Merci de vos lettres reçues avec l’argent du mois et suivies des paquets de tabac, eux aussi bienvenus. Je n’ai jamais reçu la lettre de Mme Jean Martin, êtes-vous certains qu’elle l’a écrite ? Devrais-je lui écrire un mot ? Je serais bien curieux, en tout cas, de connaître l’opinion de Madame directeur du Journal de Genève ! En fait de journaux, je suis muni d’une carte de presse des Nouvelles littéraires qui me vaudra peut-être quelques avantages (en Hongrie en tout cas) et l’entrée gratuite dans les cinés de Paris !

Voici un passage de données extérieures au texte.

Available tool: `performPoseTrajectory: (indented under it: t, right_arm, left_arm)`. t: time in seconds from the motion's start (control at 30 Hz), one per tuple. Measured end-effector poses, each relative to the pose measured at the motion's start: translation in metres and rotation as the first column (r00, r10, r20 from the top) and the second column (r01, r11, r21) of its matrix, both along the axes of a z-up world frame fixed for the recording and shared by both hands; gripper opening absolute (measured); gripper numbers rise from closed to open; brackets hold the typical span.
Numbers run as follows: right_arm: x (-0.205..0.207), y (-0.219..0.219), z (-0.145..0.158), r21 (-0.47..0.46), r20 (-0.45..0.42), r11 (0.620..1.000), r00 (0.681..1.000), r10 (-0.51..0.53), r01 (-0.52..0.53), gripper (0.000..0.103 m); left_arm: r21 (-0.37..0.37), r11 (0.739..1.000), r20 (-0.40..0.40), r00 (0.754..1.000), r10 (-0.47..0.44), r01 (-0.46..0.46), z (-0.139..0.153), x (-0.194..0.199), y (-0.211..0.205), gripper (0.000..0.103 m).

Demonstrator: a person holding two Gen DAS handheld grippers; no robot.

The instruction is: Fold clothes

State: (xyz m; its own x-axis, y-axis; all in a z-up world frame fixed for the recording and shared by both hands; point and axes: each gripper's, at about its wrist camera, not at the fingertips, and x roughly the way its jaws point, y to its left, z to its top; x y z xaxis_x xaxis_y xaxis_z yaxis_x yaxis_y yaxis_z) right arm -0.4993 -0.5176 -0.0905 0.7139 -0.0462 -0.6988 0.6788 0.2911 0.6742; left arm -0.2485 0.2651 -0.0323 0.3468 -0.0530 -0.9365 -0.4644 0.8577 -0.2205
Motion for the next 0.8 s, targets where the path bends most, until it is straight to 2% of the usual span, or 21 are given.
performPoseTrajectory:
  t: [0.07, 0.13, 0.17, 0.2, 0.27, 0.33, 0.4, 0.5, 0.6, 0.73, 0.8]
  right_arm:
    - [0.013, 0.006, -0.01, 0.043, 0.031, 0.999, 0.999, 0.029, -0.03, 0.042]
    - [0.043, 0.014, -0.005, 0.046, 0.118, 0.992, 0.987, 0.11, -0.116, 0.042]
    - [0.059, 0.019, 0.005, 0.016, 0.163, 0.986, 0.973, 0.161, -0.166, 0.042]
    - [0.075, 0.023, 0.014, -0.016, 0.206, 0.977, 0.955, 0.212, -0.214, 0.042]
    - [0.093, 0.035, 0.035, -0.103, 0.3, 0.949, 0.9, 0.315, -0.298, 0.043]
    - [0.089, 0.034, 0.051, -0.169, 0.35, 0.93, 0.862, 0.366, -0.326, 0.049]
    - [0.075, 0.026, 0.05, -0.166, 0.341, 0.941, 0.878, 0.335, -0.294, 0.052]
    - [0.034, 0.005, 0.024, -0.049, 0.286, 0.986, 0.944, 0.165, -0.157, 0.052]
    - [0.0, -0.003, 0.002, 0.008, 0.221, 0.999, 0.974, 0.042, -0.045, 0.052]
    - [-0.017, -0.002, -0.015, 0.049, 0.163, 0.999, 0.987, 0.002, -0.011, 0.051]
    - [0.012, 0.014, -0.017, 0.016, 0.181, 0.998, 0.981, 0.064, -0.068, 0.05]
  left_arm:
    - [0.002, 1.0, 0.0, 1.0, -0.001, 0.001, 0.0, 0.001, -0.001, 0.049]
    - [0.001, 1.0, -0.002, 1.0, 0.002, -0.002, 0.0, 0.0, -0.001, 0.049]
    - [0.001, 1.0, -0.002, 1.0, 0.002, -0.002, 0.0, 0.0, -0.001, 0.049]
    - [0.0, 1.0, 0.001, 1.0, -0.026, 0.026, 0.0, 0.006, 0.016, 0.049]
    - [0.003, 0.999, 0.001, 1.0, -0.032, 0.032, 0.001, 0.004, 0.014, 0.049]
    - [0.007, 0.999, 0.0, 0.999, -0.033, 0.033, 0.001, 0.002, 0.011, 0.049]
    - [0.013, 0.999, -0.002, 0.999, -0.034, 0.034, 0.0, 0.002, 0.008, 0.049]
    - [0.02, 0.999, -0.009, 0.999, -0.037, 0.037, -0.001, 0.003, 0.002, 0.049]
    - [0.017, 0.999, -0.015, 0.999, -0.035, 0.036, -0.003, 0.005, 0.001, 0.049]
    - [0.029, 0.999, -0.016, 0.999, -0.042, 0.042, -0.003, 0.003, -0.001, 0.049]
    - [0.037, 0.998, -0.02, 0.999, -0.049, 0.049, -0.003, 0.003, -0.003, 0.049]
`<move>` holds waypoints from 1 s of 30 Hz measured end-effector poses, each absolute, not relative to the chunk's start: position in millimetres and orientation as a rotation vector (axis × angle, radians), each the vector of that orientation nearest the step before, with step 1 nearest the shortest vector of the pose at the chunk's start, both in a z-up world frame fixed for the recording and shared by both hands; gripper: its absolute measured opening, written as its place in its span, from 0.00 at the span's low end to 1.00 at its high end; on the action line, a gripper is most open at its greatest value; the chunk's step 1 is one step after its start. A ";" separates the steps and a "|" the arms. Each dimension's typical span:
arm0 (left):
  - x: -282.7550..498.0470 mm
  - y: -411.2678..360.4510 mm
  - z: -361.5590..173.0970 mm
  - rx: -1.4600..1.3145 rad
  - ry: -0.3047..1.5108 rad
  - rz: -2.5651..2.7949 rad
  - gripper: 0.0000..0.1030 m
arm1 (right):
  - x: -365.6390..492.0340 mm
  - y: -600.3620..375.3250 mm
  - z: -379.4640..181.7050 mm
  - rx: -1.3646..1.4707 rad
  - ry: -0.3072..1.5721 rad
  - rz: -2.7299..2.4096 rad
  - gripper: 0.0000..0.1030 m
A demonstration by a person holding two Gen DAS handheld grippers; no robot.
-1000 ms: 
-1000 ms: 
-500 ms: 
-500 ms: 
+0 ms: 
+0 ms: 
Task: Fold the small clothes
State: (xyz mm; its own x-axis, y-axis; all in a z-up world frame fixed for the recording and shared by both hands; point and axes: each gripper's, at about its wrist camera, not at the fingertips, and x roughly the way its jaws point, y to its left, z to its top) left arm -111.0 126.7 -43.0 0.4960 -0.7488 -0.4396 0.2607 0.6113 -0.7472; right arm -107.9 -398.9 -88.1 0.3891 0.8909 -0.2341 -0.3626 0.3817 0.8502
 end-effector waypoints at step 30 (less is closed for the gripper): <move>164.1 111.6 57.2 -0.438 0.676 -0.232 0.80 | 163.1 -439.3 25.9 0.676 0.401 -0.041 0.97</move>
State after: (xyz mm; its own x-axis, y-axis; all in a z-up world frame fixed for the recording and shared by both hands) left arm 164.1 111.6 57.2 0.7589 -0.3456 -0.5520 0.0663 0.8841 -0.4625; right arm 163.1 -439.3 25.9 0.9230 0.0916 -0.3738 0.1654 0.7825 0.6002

Je nage dans la musique, à plus que haute dose. Un concert, une messe (ou 2), un opéra par jour. C’est une véritable ivresse. Les fêtes de Schubert battent leur plein et c’est une occasion unique au monde d’entendre foule de grandes œuvres en très peu de temps. J’ai été à Mödling, le village de Beethoven, entendre la Missa Solemnis dans l’église où elle fut créée, [p. 2] puis le lendemain, je la réentendais au Stefansdom, après quoi je fus aux Noces de Figaro ; le lendemain à un concert de 4000 chanteurs devant le Rathaus illuminé du haut en bas. Dimanche, messe au Stefansdom, de Anton Bruckner, puis à la Burgkapelle, de Schubert. Après-midi aux courses, soirée au Prater. Ce soir, un concert ou une opérette. Demain soir, la Flûte enchantée de Mozart. Et ainsi de suite jusqu’au 17. Il y a eu aussi une Sérénade Schubert dans une cour intérieure de la Hofburg, grande comme une place d’ailleurs, entourée de 3 côtés par le palais impérial, du 4e par 3 palais particuliers, toutes fenêtres ouvertes et décorées de princesses. C’était aussi viennois que possible. Il me reste peu de temps en dehors de ces festivités et des démarches nécessaires pour y assister. Je travaille peu pour moi, mais n’emmagasine pas moins. Je me suis lié à l’Université avec un jeune autrichien très aimable avec qui je parle allemand des heures durant, très agréablement, et pour le plaisir. Cela m’exerce à parler littérature et autres sujets un peu plus complexes que d’ordinaire, en allemand. J’ai complètement cessé de sortir chez des particuliers, par ennui, malgré moult occasions. La vie au Centre étant beaucoup plus agréable que par le passé, on sent moins le besoin d’en sortir.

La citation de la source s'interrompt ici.